That takes more than just cutting, which is why “content pruning” as a term can be a little misleading. Beyond just getting rid of content or consolidating it with other pages, a site needs to communicate what Google should and shouldn’t consider part of the index.
“So it might be that we found a part of your website where we say we’re not so sure about the quality of this part of the website because there’s some really good stuff here. But there’s also some really shady or iffy stuff here as well… and we don’t know like how we should treat things overall. That might be the case.”
— John Mueller, Google Search Advocate
For Google to index a new page published on a site or register changes to existing URLs, it needs to crawl them. Crawl budget is effectively the amount of time and resources Google is willing to spend crawling the same domain in a given period. A larger site might not have enough crawl budget for Google to crawl everything.
“The web is a nearly infinite space, exceeding Google's ability to explore and index every available URL. As a result, there are limits to how much time Googlebot can spend crawling any single site. The amount of time and resources that Google devotes to crawling a site is commonly called the site's crawl budget. Note that not everything crawled on your site will necessarily be indexed; each page must be evaluated, consolidated, and assessed to determine whether it will be indexed after it has been crawled.”
It’s important to use crawl budget efficiently by giving Google guidance as to what it should crawl, and just as importantly, what it should not crawl. Basics like a clean, up-to-date sitemap (crawl) and thoughtful use of robots.txt (don’t crawl) will help keep Google’s attention on high-value and high-quality pages.
Most domains don’t have exclusions specific to content and/or landing pages, since they’re often created for organic search. If the site has a lot of low-quality, indexable content, then a portion of crawl budget is still going to pages that may hurt authority.
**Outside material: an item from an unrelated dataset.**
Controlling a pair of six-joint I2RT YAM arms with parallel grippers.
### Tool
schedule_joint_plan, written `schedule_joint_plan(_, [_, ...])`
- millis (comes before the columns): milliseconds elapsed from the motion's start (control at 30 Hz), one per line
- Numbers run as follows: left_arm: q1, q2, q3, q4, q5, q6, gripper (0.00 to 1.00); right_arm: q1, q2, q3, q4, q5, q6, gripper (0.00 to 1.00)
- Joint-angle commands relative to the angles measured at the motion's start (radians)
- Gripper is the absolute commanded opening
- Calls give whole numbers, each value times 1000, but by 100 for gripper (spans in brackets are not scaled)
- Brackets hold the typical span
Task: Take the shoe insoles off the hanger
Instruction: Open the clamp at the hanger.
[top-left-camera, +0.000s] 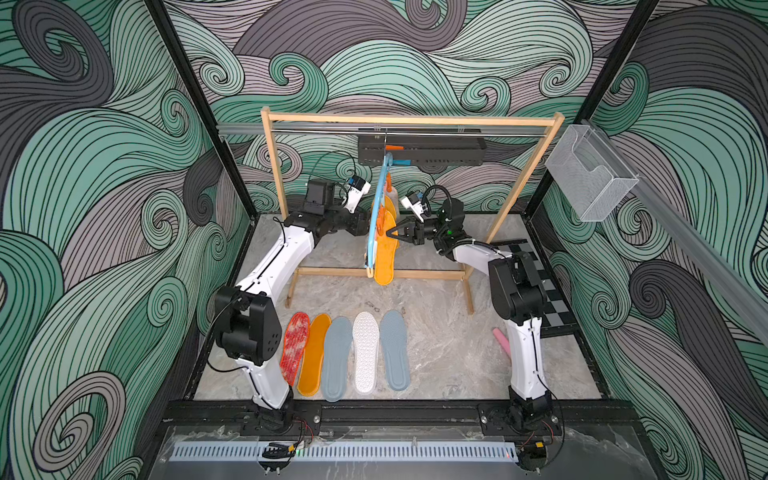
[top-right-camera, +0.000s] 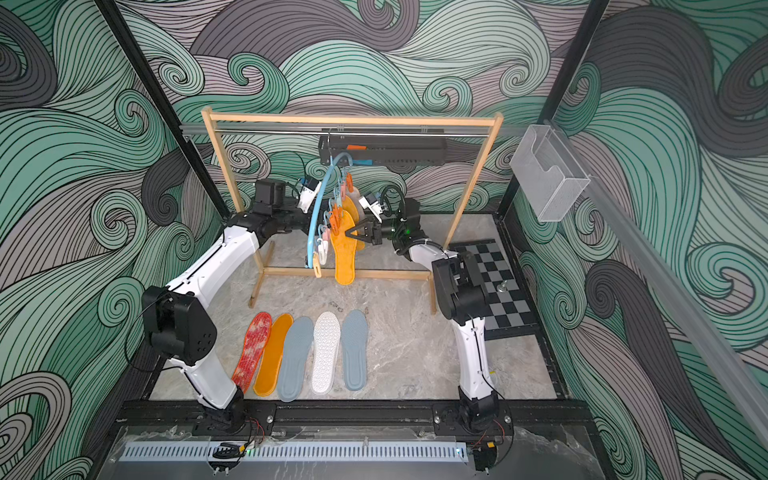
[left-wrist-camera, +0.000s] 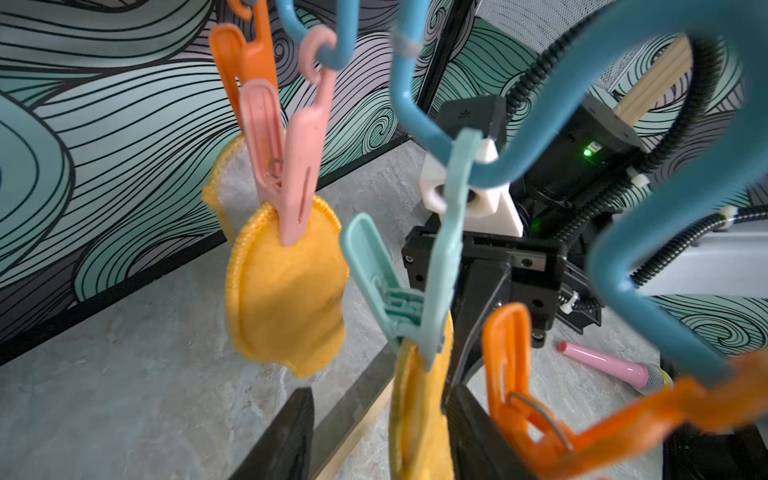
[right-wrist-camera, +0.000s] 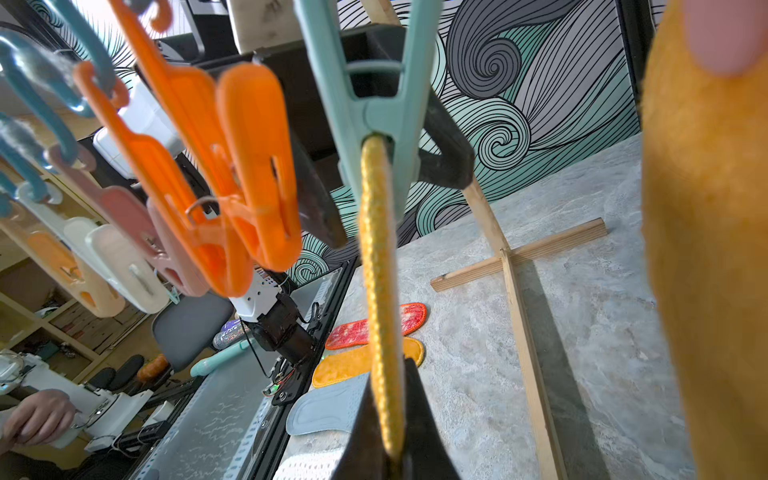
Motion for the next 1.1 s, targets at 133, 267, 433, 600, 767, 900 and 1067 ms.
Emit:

The promise of organic traffic might drive the decision to get out those digital shears, but the benefits of content pruning extend to a site’s users and internal team. Which makes a lot of sense because a good user experience usually makes for good SEO.
SEO pruning doesn’t just set the bar higher for the content Google sees, it creates a better experience for every user who visits the site. When every page provides value, it makes users want to engage with the website, product, and brand as a whole.
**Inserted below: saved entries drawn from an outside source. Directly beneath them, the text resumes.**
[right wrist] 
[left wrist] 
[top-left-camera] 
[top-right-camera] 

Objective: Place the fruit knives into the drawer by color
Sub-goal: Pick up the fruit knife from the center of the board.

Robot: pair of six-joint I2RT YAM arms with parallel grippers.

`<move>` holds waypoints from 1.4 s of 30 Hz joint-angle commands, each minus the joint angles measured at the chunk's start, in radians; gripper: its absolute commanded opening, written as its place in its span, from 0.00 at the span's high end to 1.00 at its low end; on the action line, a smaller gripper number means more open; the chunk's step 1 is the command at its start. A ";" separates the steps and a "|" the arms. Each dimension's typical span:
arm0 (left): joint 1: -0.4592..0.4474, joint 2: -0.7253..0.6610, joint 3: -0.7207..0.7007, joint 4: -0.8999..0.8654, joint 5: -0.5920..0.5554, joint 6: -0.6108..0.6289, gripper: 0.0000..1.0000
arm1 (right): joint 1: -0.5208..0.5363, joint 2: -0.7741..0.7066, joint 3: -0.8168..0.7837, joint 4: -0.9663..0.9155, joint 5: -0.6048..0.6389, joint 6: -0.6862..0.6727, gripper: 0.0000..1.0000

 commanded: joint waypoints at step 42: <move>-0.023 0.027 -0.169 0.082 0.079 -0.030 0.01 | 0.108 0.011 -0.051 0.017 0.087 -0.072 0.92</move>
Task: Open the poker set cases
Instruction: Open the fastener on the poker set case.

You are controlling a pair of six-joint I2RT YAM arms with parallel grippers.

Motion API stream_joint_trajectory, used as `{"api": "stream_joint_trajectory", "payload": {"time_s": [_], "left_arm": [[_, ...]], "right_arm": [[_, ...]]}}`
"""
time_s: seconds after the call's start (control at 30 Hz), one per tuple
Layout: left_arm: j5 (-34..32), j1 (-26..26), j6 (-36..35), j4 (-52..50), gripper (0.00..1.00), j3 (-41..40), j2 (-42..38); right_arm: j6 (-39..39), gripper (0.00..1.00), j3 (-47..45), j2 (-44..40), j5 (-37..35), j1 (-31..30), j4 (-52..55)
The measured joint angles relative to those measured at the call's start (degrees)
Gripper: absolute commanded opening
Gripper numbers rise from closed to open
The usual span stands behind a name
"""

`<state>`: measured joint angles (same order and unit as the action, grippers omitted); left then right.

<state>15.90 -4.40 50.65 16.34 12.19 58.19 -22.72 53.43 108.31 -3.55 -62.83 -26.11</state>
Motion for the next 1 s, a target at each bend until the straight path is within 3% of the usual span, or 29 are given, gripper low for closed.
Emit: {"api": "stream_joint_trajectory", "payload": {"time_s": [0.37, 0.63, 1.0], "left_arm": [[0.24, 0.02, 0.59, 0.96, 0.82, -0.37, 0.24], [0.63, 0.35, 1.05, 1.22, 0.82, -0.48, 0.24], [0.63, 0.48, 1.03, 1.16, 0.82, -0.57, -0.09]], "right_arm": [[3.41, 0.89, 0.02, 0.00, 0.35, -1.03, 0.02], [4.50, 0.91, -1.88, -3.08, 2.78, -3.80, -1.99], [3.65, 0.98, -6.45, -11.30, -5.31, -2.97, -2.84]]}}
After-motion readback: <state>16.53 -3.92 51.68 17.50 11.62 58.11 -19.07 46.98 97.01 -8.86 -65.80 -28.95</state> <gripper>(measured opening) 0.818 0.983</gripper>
Internally, there’s also a big, unspoken benefit for content teams. When future content has to live up to or exceed the quality of what’s already published, it will continue to improve as existing content improves.
"Content pruning is like trimming the fat off of your website's content. You get rid of the stuff that could be better and focus on making the remaining pages top-notch. Doing this makes a massive difference in how users engage with your site, product, or brand. Here's a cool thing that often gets overlooked: when your existing content is the best it can be, it raises the bar for any new content you create in the future. This creates a positive feedback loop where improving existing content drives future content improvement."
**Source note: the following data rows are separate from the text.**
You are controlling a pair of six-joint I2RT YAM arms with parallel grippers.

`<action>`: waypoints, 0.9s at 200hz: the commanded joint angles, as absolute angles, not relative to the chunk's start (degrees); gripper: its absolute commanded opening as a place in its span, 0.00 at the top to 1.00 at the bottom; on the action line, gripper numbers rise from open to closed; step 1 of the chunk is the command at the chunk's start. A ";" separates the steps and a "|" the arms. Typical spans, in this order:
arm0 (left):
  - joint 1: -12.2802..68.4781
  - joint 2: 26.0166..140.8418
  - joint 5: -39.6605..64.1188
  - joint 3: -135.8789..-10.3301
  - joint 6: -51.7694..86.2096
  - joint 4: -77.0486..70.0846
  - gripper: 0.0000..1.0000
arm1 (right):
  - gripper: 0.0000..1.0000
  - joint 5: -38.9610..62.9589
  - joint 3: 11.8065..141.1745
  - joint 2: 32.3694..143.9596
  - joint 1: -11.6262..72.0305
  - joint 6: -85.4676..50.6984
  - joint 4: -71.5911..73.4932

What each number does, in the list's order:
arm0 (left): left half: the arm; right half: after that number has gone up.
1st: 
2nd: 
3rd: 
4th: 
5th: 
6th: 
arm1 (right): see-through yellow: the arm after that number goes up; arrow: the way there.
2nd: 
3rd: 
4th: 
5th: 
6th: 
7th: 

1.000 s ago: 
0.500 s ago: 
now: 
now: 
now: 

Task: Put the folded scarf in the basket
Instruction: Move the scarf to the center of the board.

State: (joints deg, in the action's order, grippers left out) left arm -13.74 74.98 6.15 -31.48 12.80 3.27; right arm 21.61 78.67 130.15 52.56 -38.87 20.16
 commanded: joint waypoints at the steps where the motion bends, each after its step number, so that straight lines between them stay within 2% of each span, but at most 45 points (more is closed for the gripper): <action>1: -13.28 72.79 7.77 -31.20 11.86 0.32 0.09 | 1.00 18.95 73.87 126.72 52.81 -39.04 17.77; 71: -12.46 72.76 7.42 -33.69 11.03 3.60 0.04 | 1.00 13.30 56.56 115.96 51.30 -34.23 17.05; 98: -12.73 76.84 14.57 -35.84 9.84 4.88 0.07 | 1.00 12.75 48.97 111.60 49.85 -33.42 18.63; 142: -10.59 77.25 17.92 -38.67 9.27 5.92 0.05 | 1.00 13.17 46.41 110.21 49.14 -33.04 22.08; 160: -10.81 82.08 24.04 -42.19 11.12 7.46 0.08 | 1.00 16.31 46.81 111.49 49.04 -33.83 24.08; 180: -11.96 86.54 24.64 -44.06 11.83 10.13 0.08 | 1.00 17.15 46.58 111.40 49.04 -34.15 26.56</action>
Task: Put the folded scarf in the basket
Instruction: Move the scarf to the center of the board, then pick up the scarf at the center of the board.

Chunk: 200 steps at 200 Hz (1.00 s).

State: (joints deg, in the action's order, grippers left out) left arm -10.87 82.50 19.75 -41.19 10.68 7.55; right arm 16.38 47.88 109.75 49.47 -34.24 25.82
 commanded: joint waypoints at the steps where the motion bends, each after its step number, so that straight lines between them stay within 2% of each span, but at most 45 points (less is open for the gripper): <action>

— Melissa Popp, Content Strategy Director at Rickety Roo
Okay, let’s go back to our restaurant analogy and order a salad. If every ingredient in the salad showed up on a separate plate, it probably wouldn’t be the easiest or most enjoyable thing to eat.
When very closely related topics are broken out into individual pages with sparse information, it’s essentially serving a user’s salad on multiple plates. It’s a much better dining experience to serve a salad in a single bowl, and the same can be said for information.
The way a site or page groups, presents, or links information is known as information architecture (IA) — and it goes all the way down to the information on an individual page. Content consolidation leads to improved IA by nature because it brings ingredients into the same bowl. When done right, it layers them in the tastiest way and makes the menu a little easier to navigate.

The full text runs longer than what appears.